| TASK STATEMENT |
From the records below, find each line with the string "paper" and copy it.

| Stored data entries |
════
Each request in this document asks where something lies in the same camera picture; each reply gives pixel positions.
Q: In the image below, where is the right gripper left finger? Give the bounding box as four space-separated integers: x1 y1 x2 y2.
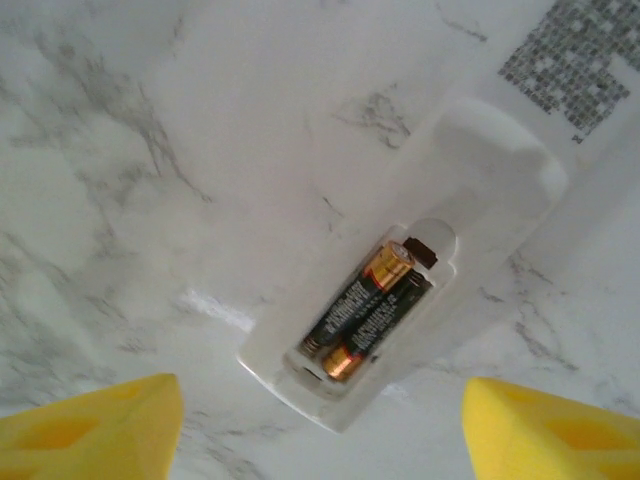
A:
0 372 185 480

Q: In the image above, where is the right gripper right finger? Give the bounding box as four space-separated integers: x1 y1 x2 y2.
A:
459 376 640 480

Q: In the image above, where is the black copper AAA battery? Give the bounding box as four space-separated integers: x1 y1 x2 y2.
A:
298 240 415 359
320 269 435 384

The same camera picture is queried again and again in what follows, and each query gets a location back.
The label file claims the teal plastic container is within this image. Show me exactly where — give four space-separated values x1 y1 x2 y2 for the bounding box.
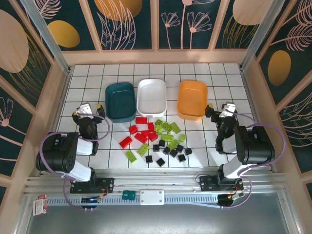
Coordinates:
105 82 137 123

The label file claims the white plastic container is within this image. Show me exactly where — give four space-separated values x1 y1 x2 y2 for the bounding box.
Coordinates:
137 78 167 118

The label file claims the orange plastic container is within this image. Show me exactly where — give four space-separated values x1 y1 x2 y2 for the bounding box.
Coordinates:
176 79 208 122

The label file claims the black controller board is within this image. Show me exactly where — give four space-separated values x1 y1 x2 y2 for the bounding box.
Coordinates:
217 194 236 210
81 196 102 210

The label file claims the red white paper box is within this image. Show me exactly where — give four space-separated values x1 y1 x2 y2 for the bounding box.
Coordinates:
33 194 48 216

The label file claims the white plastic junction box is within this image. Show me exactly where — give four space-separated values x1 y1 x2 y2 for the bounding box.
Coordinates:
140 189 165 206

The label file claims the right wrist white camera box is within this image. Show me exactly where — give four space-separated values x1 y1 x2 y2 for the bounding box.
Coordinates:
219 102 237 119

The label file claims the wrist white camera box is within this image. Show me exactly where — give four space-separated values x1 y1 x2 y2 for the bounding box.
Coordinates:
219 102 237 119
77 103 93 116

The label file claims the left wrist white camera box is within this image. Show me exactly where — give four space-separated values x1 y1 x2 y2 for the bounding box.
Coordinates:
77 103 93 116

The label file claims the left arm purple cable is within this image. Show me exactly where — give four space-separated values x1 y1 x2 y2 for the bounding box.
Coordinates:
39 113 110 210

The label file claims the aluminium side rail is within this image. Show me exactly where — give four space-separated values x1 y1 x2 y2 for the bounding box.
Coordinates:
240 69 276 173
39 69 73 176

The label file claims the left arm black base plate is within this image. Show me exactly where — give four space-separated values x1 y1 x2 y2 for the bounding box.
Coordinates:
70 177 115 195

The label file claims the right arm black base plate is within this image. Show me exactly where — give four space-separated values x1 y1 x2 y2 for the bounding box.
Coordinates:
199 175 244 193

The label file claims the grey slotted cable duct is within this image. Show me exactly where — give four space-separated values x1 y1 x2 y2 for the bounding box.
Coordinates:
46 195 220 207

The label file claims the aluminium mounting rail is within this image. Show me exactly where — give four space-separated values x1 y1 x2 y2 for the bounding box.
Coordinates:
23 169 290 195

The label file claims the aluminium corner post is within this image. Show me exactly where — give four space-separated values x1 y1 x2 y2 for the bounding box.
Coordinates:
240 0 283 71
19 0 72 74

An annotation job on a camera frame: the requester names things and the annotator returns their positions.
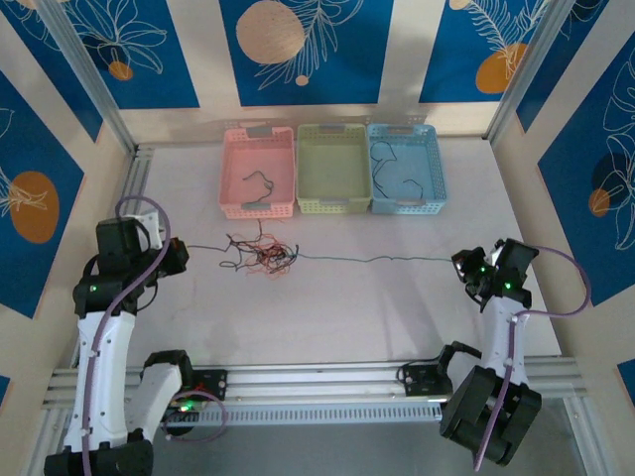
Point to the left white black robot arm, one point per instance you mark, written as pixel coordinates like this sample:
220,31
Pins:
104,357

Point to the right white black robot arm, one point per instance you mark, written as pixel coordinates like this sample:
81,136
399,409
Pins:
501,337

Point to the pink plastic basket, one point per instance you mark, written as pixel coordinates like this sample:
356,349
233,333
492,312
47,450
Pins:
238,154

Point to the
════
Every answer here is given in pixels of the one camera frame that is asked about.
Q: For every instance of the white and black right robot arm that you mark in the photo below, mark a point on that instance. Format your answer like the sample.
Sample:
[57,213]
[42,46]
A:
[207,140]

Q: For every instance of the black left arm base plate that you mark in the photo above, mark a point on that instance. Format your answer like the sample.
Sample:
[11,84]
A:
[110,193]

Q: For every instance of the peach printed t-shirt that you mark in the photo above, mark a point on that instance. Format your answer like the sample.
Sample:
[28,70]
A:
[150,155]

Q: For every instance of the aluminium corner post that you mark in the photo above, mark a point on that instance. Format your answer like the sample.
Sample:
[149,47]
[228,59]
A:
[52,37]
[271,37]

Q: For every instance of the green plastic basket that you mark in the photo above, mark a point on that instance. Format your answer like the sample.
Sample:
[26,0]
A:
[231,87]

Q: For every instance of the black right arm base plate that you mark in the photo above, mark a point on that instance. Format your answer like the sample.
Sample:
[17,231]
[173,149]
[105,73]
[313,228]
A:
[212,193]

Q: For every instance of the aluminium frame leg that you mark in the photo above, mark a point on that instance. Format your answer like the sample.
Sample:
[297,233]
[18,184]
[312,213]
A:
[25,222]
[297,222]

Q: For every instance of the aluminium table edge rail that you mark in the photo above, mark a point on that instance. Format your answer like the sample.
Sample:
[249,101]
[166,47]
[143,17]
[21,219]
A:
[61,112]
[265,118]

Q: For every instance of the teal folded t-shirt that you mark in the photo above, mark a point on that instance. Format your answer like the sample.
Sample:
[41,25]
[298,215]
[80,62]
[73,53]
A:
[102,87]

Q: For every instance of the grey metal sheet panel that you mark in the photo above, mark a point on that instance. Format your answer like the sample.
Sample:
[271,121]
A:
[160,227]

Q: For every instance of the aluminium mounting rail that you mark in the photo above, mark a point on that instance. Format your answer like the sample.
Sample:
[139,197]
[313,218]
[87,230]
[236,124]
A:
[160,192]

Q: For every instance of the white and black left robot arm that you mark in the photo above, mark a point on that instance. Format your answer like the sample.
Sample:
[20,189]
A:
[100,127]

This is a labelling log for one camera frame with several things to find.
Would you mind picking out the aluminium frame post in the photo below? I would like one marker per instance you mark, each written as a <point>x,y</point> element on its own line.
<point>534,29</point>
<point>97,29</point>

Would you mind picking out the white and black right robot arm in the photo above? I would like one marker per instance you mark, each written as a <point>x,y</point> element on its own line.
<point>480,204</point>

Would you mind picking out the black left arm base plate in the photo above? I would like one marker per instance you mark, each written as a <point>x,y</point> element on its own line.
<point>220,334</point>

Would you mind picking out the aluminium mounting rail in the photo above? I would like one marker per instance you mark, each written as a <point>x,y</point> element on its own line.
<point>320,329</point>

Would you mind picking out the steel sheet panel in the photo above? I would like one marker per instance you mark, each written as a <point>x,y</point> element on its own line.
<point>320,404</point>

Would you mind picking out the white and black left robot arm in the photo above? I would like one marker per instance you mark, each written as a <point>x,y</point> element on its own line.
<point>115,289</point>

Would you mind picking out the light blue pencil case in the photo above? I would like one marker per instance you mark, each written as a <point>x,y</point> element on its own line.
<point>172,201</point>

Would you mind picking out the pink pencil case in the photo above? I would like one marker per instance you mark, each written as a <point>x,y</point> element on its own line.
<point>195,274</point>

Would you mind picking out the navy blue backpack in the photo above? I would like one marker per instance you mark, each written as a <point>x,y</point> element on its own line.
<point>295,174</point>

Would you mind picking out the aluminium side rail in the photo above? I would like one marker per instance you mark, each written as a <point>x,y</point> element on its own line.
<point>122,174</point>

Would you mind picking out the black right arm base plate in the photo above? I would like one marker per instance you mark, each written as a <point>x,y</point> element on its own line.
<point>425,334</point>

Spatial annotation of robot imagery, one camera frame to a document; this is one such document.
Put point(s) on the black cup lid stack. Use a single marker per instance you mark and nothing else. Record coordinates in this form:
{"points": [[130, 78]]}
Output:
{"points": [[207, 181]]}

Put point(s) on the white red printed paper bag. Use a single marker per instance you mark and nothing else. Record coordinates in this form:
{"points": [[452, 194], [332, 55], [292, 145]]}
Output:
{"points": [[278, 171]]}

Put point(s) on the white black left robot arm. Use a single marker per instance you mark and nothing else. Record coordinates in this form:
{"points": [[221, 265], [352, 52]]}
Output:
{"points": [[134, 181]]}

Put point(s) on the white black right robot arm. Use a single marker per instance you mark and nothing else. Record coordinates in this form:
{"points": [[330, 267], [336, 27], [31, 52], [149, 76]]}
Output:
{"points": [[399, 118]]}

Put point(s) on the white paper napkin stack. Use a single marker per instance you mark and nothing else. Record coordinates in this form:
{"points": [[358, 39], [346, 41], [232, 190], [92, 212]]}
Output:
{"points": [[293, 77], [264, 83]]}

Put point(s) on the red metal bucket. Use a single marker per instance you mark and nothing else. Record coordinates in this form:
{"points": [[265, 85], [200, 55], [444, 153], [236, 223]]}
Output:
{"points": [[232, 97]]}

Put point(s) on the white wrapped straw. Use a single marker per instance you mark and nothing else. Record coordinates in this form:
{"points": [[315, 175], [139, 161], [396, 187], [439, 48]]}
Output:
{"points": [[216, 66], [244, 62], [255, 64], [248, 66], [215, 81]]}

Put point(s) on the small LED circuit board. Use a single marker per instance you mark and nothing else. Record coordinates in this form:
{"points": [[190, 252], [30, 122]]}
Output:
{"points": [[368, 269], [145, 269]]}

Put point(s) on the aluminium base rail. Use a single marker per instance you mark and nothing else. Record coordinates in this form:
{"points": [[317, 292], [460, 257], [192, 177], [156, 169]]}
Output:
════
| EXERCISE ANSWER |
The label file claims the red white paper box is within this image. Show me exactly where — give four space-separated values x1 y1 x2 y2 for the bounding box.
Put point(s) on the white red printed paper bag. Use a single marker per instance you mark and nothing else. Record coordinates in this form:
Put point(s) on the white paper napkin stack. Use a single marker per instance you mark and nothing else. Record coordinates in this form:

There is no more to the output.